The failure to recognize such people is the problem, and they are often concealed behind jealousy, inflated egos, and overly educated process driven knuckle-draggers. Even the best leaders were hated even when they were loved. People love the results, but they hate that they can’t emulate a leader through processes, graphs, and structural definitions. There isn’t a class at West Point that can properly teach leadership and there isn’t a single course anywhere that can teach the proper behavior. It comes to some people naturally who love to stand in the fire at the front of the train. Leadership takes a natural courage that is vacant from most people, and if a society wants more leaders—it has to create an environment that produces more of them. But more often than when potential leaders are discovered within government schools they are beat into submission before they get out of the fifth grade and destroyed like baby seals surrounded by sharks that just want a meal. Most leaders are destroyed before they ever make it to adulthood. Today’s real leaders are taught early and often to stand at the back of the train and to shut up. So, not knowing any better, they do—and live desperate lives unfulfilled quietly screaming in silence to words that can’t be articulated.

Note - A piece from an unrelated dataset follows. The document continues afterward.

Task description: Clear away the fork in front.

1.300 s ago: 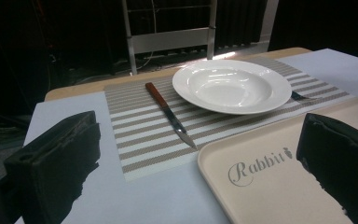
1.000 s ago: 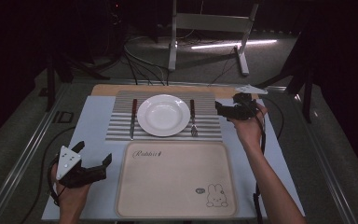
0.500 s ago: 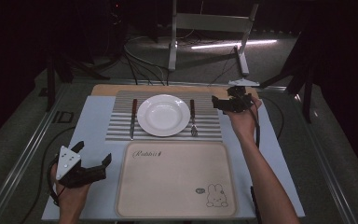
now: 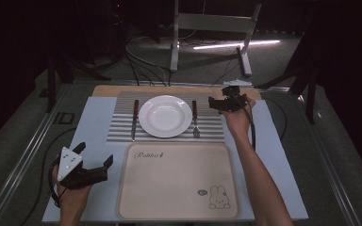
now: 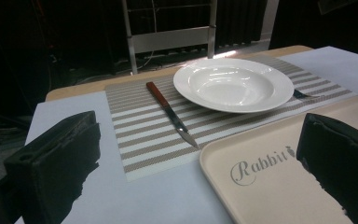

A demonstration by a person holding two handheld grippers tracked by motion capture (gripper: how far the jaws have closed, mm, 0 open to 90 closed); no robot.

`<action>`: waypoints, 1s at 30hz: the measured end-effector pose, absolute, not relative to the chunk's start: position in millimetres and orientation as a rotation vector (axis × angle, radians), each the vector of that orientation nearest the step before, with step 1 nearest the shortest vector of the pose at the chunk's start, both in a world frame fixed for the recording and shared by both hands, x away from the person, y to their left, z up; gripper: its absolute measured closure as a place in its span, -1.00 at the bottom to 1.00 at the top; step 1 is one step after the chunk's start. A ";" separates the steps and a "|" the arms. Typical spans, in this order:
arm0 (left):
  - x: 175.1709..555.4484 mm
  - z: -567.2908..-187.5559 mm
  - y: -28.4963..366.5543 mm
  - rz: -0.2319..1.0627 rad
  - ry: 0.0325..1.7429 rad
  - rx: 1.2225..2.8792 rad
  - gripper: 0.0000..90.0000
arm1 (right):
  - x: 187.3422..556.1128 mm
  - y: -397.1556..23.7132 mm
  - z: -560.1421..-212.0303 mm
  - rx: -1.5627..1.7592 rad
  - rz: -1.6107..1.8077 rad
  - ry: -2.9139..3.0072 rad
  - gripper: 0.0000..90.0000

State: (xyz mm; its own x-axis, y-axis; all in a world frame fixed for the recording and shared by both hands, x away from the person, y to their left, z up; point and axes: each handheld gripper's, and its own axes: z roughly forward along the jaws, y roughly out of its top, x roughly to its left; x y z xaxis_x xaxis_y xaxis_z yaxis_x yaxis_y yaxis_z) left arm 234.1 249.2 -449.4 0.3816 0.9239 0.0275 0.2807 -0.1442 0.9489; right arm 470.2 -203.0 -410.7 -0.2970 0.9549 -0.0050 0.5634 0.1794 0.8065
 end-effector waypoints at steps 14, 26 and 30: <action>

For more on this topic read my article “Making Omelets: The essence of leadership” which features several videos of Gordon Ramsay the popular chef and television personality who is famous for fixing failed restaurants. There are millions upon millions of people who can cook, and there are hundreds of others who have made successful television careers out of cooking. But Ramsay is different. It’s because he makes decisions at the front of the train instead of the back—and that skill is one of the most unusual in the world—the culinary world is much, much better off.   Whether its food, war, or just aspects of manufacturing, real leaders are hard to come by, but when they are found, they are more precious than a treasure trove of wealth discovered.   They have the ability to see and guide others through dangers not yet seen and can create what’s needed before anybody even understands why. But before one can be a leader they must have courage—because the front of the train is scary. And that is why organizations without good leadership languish in bureaucracy. Because they have to go slow enough for the cowards in the back to make a decision—and that is a promise of inevitable failure—because the competition out there will likely happen across a leader—and they won’t be moving slowly—they’ll travel fast because they have a leader at the front of the train. It’s not the size of an organization that makes it successful; it’s about the quality of their leadership. And to understand that, quality has to be understood—which is the topic of a whole new article.